En Chile, si bien no existen estudios epidemiológicos, se estima que la prevalencia seria entre un 1% y un 2%. Se refiere así a una enfermedad crónica que se caracteriza principalmente por dolor músculo esquelético generalizado con hipersensibilidad en múltiples puntos de dolor, fatiga, cefaleas, alteraciones del sueño, molestias digestivas, niveles elevados de ansiedad, bajo estado de ánimo, dificultades para concentrarse. ¿Se imagina enfrentar los desafíos que la vida nos propone bajo estas condiciones?
En este contexto, vale mencionar que no hablamos de un dolor “imaginario” sino de una alteración del procesamiento del dolor del sistema nervioso cuyo diagnóstico es clínico y no existe una única prueba o indicador de laboratorio, lo cual en muchas personas aún sin diagnóstico genera múltiples consultas médicas e incertidumbre dada la naturaleza variada de la sintomatología. En este sentido, el diagnóstico precoz es importante para un tratamiento oportuno e interdisciplinario desde un punto de vista biopsicosocial, considerando la afectación que esta enfermedad puede significar en la adaptación y funcionalidad en distintos contextos de desarrollo fundamentales, como la vida familiar, social y laboral.
Actualmente, no existe un único tratamiento para la fibromialgia, siendo la búsqueda de alivio sintomático y el favorecimiento de la funcionalidad para la calidad de vida ejes fundamentales.
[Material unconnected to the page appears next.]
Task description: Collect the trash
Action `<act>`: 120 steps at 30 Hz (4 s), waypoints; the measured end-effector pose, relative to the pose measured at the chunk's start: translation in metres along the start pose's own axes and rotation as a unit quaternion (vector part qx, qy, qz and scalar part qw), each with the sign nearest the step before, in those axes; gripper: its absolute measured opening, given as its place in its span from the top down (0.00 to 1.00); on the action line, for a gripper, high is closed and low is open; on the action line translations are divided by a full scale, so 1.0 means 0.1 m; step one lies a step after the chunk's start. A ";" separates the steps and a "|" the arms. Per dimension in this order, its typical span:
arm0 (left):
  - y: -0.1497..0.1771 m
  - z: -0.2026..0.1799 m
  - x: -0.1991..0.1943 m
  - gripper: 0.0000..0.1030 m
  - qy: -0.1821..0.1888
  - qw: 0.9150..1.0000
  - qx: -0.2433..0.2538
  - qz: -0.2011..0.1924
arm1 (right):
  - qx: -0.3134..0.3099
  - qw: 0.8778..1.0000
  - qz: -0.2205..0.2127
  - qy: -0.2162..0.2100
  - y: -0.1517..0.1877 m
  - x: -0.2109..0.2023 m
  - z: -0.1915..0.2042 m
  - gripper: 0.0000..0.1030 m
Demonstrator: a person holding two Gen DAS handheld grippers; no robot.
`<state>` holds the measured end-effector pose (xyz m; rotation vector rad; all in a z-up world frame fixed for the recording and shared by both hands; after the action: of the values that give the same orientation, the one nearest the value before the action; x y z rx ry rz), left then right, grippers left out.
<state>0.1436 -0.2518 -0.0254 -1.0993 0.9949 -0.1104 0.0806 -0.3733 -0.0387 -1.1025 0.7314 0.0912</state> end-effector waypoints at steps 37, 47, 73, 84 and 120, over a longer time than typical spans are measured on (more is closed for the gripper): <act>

Algunas estrategias de abordaje terapéutico al respecto incluyen el apoyo fisioterapéutico, el cuidado de hábitos de sueño, ejercicio físico suave y progresivo en relación a la tolerancia de cada persona, el apoyo psicológico, médico y social. En este sentido, la comprensión y concientización de la ciudadanía es fundamental en este ámbito, por lo que días como hoy nos invitan a la reflexión para contribuir hacia la reducción del posible estigma que en muchas ocasiones recae sobre estas personas y así favorecer su integración y desarrollo favorable en nuestra sociedad.